Riding The Rip Tide
By Ryan Jory
Zach Condon, lead singer and song-writer for the band Beirut, started his musical career by recording his first full length album in his bedroom at the young age of 17. He is now on a major tour and has sold out the 930 club in Washington, DC, two nights in a row (December 13-14). Beirut has recorded several albums since their first (Gulag Orkestar), the most recent being The Rip Tide.
As I approached the 930 Club with my friends on a cold DC night, my heart was racing with anticipation. We handed our tickets to the club staff, who stamped our hands signifying that we were under 21 years old. We rushed into the main stage area to find only 20 or 30 people there. Such a small crowd was not very surprising because while the doors to the club open at 7:00, Beirut would not go on until 9:30. Such timing gives the 930 Club it’s name. We then prepared ourselves for the long wait.
I was so excited to see Beirut because they are the best up and coming alternative band in modern music. Their sound is difficult to describe. Condon combines the sounds of American indie music with a heavy Eastern European influence. For example, Beirut has the usual bass drums and vocals, but then mixes in accordion, ukulele, and a rotation of trumpet, trombone, tuba, French horn, and something called a fluglehorn. Condon also never uses a guitar, which almost every modern band uses. His Eastern European influence comes from a short time he spent in Europe after he dropped out of college at the age of 16.
The opening band was a trio called Perfume Genius. Perfume Genius’ music was basically slow, boring piano riffs with sad singing. It was some of the most unremarkable music I have ever heard in my life. I am sure the band has some fan base, considering the fact that they opened for Beirut on a major tour, but I was not at all impressed. I stood and watched as my feet slowly started to ache more and more. Perfume Genius played their last few songs as the time neared 9:00. They exited to a smattering of applause while the crowd and I became increasingly excited see Beirut.
Finally, as the venue filled to capacity, Beirut casually strolled on stage. The two horn players walked out first followed Condon himself, then the bassist, the drummer, and the accordion player. Condon came on looking shy, with an innocent and modest demeanor. Throughout the whole show he seemed truly passionate about his music and wanted nothing more than to do what he loves. Maybe this is why his music fits no ordinary formula. He just made what he was inspired to make, resulting in brilliant music.
One of Beirut’s first songs that night was “Scenic World,” a song from Gulag Orkestar. This song is a perfect example of Beirut’s sound because it is led by accordion, vocals, and a strong horn section. Condon’s heavy vibrato echoed through the crowd: all eyes fixed on his young face, and all mouths open in awe.
I do not know whether the 930 club did this, or Beirut, but several strings of white and red lights were strung above the stage. The lights came out over the crowd, and flashed along with red and white lights on the stage during the climax of each song. The lights added a vibe to the show like nothing I have ever seen. Most concerts have colored lights going on all the time, and at most electronic concerts, intense light and laser shows are common place. However, this subtle addition to a normal stage was very attractive. The lights combined with the constant horn playing oddly made me feel like I was at some mariachi band concert in Mexico.

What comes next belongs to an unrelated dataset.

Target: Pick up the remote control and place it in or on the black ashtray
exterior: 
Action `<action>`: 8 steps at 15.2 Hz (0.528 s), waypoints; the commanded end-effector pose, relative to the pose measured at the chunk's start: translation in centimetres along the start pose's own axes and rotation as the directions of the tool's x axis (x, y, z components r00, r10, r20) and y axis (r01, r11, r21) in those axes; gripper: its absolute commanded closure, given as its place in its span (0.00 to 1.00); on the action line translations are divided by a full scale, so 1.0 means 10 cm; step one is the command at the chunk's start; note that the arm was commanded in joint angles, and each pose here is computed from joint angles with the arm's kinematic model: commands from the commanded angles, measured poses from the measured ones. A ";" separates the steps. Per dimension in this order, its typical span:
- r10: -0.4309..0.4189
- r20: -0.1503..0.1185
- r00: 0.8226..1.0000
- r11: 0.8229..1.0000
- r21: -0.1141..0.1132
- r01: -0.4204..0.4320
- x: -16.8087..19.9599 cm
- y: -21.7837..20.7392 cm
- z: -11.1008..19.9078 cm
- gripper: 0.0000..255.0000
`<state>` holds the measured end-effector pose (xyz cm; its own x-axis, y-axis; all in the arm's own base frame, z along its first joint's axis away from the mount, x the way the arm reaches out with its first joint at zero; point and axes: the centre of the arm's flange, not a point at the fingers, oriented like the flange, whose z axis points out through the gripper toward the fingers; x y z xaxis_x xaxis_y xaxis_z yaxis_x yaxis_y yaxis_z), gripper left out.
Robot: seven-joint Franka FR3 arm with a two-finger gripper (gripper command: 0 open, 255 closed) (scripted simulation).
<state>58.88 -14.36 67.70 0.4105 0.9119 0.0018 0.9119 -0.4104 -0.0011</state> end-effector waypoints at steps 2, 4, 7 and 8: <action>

Beirut played each song with perfection and finesse. Condon sang every note on key and added his fluglehorn at only the perfect times. Each note of each brass instrument was clear and beautiful. The concert was absolutely flawless. When they played their most popular song, “Postcards from Italy,” the crowd went wild. The crowd on the balcony sat at the bar and drank in the ambiance. Other types of Christmas lights were hung all over the club, giving the entire place a magical feel. It was the perfect environment to see such a perfectly mellow concert.
When Beirut finished their set and went back stage, the crowd could not have been more eager to hear more. After a few painful minutes, Condon came back on stage. He picked up his ukelele and played a solo rendition of his popular song, “Transatlantique.” It was perfectly done, just like every other song the band played. The rest of the band then came out for two last songs. They finished, thanked the crowd as usual, and left. However, the crowd was not ready to leave. They had just seen barely over an hour of probably the greatest concert of their lives, and no one, especially not I, was ready to leave.